◆ Exercise brief: Quote the full listing word for word.

◆ Material shown:
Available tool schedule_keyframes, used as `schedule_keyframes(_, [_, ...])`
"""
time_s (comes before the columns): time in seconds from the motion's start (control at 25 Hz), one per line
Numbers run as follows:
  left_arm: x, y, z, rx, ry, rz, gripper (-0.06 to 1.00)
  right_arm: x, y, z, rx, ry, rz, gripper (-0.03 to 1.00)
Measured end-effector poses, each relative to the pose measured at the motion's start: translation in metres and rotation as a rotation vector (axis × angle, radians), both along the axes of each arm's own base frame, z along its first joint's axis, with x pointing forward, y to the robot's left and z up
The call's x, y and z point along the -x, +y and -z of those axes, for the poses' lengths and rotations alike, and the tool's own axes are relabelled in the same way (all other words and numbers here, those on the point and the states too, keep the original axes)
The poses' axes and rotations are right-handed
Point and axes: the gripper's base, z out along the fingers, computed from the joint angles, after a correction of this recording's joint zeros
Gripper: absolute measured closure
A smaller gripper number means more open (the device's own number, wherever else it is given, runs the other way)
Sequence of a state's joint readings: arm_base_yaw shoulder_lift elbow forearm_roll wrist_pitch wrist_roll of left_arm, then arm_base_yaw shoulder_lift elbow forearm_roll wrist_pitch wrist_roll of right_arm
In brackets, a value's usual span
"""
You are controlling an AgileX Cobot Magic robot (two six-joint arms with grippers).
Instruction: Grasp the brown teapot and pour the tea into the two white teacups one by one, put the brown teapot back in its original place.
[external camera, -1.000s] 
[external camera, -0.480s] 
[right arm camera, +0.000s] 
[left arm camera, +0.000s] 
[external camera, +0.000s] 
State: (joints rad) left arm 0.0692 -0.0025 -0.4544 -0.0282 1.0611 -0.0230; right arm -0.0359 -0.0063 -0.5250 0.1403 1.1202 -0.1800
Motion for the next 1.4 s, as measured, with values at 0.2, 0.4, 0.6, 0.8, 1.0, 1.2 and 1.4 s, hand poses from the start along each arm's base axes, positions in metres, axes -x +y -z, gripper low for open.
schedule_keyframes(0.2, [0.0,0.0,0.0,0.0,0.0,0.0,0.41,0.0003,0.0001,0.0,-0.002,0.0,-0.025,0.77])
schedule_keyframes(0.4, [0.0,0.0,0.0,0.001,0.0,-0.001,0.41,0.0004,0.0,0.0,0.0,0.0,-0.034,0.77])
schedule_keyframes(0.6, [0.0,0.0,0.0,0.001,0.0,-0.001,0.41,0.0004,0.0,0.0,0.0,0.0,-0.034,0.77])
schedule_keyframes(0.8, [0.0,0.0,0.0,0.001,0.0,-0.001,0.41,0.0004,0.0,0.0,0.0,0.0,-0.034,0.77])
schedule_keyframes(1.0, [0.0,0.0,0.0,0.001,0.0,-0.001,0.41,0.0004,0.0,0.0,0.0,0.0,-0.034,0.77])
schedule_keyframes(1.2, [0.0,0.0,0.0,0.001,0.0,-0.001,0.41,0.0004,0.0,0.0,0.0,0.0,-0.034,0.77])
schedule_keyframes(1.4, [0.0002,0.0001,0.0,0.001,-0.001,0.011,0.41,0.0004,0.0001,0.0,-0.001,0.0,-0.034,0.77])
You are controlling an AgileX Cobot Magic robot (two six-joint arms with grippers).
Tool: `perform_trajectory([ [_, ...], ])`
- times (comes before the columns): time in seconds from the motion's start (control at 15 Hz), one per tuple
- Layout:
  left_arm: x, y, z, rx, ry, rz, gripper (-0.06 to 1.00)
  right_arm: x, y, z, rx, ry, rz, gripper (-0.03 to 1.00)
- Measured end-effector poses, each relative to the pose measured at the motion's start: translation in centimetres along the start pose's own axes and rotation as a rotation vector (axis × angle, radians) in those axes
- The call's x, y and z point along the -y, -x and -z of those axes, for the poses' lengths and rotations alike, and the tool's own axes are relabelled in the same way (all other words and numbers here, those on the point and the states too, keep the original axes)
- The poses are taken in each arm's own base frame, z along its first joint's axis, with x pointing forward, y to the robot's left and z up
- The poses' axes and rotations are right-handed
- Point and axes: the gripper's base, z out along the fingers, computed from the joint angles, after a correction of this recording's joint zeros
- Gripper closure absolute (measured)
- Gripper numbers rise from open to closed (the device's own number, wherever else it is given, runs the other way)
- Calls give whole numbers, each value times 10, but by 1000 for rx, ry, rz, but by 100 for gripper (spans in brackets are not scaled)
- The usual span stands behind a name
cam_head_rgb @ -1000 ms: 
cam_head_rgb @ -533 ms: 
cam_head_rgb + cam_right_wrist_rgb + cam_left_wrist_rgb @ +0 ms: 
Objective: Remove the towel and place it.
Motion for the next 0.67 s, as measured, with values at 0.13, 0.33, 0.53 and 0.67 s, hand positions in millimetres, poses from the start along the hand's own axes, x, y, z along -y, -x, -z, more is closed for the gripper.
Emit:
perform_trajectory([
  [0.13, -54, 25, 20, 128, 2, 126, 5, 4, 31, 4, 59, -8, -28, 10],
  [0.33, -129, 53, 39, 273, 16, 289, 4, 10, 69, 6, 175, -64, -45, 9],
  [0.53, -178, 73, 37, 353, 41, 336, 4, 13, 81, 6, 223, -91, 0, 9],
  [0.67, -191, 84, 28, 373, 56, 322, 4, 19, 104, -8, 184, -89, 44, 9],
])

◆ Reply:
Available tool schedule_keyframes, used as `schedule_keyframes(_, [_, ...])`
"""
time_s (comes before the columns): time in seconds from the motion's start (control at 25 Hz), one per line
Numbers run as follows:
  left_arm: x, y, z, rx, ry, rz, gripper (-0.06 to 1.00)
  right_arm: x, y, z, rx, ry, rz, gripper (-0.03 to 1.00)
Measured end-effector poses, each relative to the pose measured at the motion's start: translation in metres and rotation as a rotation vector (axis × angle, radians), both along the axes of each arm's own base frame, z along its first joint's axis, with x pointing forward, y to the robot's left and z up
The call's x, y and z point along the -x, +y and -z of those axes, for the poses' lengths and rotations alike, and the tool's own axes are relabelled in the same way (all other words and numbers here, those on the point and the states too, keep the original axes)
The poses' axes and rotations are right-handed
Point and axes: the gripper's base, z out along the fingers, computed from the joint angles, after a correction of this recording's joint zeros
Gripper: absolute measured closure
A smaller gripper number means more open (the device's own number, wherever else it is given, runs the other way)
Sequence of a state's joint readings: arm_base_yaw shoulder_lift elbow forearm_roll wrist_pitch wrist_roll of left_arm, then arm_base_yaw shoulder_lift elbow forearm_roll wrist_pitch wrist_roll of right_arm
In brackets, a value's usual span
"""
You are controlling an AgileX Cobot Magic robot (two six-joint arms with grippers).
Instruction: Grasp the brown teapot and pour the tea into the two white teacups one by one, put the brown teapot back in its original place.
[external camera, -1.000s] 
[external camera, -0.480s] 
[right arm camera, +0.000s] 
[left arm camera, +0.000s] 
[external camera, +0.000s] 
State: (joints rad) left arm 0.0692 -0.0025 -0.4544 -0.0282 1.0611 -0.0230; right arm -0.0359 -0.0063 -0.5250 0.1403 1.1202 -0.1800
Motion for the next 1.4 s, as measured, with values at 0.2, 0.4, 0.6, 0.8, 1.0, 1.2 and 1.4 s, hand poses from the start along each arm's base axes, positions in metres, axes -x +y -z, gripper low for open.
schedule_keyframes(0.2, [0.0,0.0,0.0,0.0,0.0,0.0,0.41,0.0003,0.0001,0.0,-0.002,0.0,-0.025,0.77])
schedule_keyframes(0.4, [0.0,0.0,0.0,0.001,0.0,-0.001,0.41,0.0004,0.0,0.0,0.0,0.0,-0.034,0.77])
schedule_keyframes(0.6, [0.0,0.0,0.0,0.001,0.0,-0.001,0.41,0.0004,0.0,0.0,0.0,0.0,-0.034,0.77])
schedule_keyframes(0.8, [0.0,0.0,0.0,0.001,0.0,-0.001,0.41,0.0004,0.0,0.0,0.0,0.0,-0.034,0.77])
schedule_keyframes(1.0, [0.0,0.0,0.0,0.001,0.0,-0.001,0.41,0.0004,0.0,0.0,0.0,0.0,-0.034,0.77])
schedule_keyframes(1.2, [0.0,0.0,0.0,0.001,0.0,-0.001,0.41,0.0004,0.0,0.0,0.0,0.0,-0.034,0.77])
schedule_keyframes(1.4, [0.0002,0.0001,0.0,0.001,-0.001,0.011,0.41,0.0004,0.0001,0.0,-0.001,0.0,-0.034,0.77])
You are controlling an AgileX Cobot Magic robot (two six-joint arms with grippers).
Tool: `perform_trajectory([ [_, ...], ])`
- times (comes before the columns): time in seconds from the motion's start (control at 15 Hz), one per tuple
- Layout:
  left_arm: x, y, z, rx, ry, rz, gripper (-0.06 to 1.00)
  right_arm: x, y, z, rx, ry, rz, gripper (-0.03 to 1.00)
- Measured end-effector poses, each relative to the pose measured at the motion's start: translation in centimetres along the start pose's own axes and rotation as a rotation vector (axis × angle, radians) in those axes
- The call's x, y and z point along the -y, -x and -z of those axes, for the poses' lengths and rotations alike, and the tool's own axes are relabelled in the same way (all other words and numbers here, those on the point and the states too, keep the original axes)
- The poses are taken in each arm's own base frame, z along its first joint's axis, with x pointing forward, y to the robot's left and z up
- The poses' axes and rotations are right-handed
- Point and axes: the gripper's base, z out along the fingers, computed from the joint angles, after a correction of this recording's joint zeros
- Gripper closure absolute (measured)
- Gripper numbers rise from open to closed (the device's own number, wherever else it is given, runs the other way)
- Calls give whole numbers, each value times 10, but by 1000 for rx, ry, rz, but by 100 for gripper (spans in brackets are not scaled)
- The usual span stands behind a name
cam_head_rgb @ -1000 ms: 
cam_head_rgb @ -533 ms: 
cam_head_rgb + cam_right_wrist_rgb + cam_left_wrist_rgb @ +0 ms: 
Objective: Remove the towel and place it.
Motion for the next 0.67 s, as measured, with values at 0.13, 0.33, 0.53 and 0.67 s, hand positions in millimetres, poses from the start along the hand's own axes, x, y, z along -y, -x, -z, more is closed for the gripper.
Emit:
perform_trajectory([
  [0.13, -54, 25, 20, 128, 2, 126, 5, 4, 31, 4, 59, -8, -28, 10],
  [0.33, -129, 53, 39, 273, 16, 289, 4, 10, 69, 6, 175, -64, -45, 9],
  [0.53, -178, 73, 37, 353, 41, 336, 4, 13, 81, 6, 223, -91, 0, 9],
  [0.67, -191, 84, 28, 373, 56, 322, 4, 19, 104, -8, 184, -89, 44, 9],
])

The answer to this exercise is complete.